Husbands should be at the birth, say mothers and fathers in Iran

Iran fathers birth

A qualitative study in Iran has examined the views of mothers, fathers and professionals regarding the role of fathers during pregnancy and after childbirth. In some cases, women and men had similar views, and in some they differed. Nearly all the women and half the men said that the husband should be at the birth.

The study involved 12 pregnant women/new mothers, six of their husbands, and 27 professionals – carers, managers and policy makers.

In addition to attendance at the birth, a number of other points were made during the interviews.
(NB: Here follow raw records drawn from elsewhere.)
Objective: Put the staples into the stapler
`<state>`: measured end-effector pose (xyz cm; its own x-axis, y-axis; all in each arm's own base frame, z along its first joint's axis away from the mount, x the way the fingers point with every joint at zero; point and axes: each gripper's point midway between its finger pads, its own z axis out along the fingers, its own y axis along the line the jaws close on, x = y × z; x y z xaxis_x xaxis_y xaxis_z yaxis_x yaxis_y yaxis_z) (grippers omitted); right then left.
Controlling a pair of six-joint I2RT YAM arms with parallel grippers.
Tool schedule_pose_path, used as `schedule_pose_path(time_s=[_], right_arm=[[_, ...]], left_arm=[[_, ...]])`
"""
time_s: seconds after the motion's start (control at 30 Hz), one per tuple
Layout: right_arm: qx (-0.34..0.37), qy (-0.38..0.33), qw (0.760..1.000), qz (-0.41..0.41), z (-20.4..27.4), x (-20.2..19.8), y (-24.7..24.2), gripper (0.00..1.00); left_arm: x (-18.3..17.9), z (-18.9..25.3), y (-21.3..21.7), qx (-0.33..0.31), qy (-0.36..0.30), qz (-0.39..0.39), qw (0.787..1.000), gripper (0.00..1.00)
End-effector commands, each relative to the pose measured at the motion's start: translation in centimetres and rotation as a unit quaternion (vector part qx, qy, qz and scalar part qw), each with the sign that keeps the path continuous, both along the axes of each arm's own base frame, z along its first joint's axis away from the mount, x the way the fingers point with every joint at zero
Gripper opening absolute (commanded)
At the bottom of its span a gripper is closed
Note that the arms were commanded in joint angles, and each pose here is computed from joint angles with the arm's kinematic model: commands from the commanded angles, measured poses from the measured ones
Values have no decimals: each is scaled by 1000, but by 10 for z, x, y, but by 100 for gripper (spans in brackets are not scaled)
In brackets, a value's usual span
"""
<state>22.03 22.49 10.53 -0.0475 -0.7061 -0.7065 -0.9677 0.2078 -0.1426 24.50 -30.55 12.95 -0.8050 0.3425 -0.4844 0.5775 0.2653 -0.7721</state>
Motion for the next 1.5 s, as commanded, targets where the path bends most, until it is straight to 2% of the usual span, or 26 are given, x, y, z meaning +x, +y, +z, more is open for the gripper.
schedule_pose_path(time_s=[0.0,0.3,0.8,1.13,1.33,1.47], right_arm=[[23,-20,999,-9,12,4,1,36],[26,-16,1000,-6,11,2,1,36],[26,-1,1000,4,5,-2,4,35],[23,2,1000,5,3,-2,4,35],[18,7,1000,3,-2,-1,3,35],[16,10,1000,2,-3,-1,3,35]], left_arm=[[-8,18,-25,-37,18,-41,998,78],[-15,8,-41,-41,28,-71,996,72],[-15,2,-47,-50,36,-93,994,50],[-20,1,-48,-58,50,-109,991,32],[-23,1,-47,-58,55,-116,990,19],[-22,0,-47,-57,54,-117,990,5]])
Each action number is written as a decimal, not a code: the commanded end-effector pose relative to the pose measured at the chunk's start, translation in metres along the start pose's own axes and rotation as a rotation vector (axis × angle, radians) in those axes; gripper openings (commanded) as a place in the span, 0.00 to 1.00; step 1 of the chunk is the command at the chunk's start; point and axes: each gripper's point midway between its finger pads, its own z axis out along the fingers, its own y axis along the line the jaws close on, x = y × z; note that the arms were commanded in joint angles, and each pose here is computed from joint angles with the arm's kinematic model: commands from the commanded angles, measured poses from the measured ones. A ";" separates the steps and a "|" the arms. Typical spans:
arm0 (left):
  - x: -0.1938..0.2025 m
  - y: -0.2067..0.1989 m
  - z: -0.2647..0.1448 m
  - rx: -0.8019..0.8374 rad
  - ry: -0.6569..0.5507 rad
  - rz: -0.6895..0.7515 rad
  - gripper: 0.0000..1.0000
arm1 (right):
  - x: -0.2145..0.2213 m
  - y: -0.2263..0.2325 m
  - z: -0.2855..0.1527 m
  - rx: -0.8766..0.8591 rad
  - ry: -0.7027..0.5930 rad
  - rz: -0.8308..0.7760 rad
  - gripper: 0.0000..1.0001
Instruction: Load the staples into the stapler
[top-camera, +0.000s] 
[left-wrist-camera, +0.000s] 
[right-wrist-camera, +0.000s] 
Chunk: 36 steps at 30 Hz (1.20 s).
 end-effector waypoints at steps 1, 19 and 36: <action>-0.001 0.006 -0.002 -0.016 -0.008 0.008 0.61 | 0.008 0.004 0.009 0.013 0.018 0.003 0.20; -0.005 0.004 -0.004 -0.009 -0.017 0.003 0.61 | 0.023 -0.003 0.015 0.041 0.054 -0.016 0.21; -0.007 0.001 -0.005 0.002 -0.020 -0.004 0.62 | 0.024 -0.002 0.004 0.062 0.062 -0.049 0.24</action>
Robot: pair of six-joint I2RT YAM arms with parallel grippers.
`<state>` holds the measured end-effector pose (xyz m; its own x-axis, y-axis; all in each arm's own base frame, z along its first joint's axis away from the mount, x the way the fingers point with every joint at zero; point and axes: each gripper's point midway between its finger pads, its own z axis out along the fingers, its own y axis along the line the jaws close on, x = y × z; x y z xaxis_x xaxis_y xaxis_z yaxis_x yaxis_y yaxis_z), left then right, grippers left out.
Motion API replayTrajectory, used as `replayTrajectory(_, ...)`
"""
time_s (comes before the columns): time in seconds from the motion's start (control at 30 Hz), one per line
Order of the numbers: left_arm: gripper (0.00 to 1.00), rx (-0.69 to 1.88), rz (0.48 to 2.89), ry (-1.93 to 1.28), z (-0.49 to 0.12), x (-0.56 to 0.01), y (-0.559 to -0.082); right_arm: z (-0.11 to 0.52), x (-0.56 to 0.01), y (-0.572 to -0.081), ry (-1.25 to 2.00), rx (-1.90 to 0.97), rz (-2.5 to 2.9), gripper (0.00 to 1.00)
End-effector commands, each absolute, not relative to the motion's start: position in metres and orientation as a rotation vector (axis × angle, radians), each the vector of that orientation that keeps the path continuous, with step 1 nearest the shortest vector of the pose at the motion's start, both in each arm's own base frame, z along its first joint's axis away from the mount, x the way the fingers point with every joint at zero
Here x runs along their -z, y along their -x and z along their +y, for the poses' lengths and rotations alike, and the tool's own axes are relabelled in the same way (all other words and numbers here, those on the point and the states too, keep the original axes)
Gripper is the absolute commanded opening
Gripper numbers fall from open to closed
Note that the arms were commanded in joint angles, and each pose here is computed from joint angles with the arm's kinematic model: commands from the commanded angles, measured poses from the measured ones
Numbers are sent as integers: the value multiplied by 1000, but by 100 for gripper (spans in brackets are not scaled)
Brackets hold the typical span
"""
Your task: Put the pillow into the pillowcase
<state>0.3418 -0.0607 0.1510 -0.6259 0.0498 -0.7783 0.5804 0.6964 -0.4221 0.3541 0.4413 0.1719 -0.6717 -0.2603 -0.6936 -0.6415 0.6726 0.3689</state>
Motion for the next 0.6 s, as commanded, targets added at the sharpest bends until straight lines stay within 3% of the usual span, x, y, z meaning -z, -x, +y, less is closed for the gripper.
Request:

  • A husband should provide physical care for his wife during pregnancy. Generally everyone agreed with this.
  • A husband should support the health of the mother and baby, for example, not smoking and being considerate about sex. The fathers did not mention these issues.
  • A husband should support the mother’s nutrition during pregnancy. Both mothers and fathers mentioned this.
  • A husband should be at home more during the pregnancy, to help the woman’s peace of mind. This point was made some of the women.
  • On the other hand, an important role of the husband is economic. Mothers and fathers both said this.
  • A husband should accompany his wife to ante- and postnatal clinics.
  • A husband should provide emotional support to the mother, particularly when there are struggles and difficulties. This was emphasised mostly by the women. Aspects of emotional support raised in the interviews included empathy at time of difficulty, respect for the mother’s dignity, showing appreciation to her, giving her attention just after the birth, and being sensitive to postnatal depression.
  • A husband should be fully involved in home life after the birth. This point was made by women. This included doing housework and reducing expectations on the mother in this regard.
  • A husband should be involved in choosing the place of birth. Both mothers and fathers said this.
  • A husband should participate in the direct care of the baby. If the baby is in neonatal care, this should include kangaroo care, particularly if the mother is not able to care for the baby.
  • A husband should support breastfeeding. This was said by mothers.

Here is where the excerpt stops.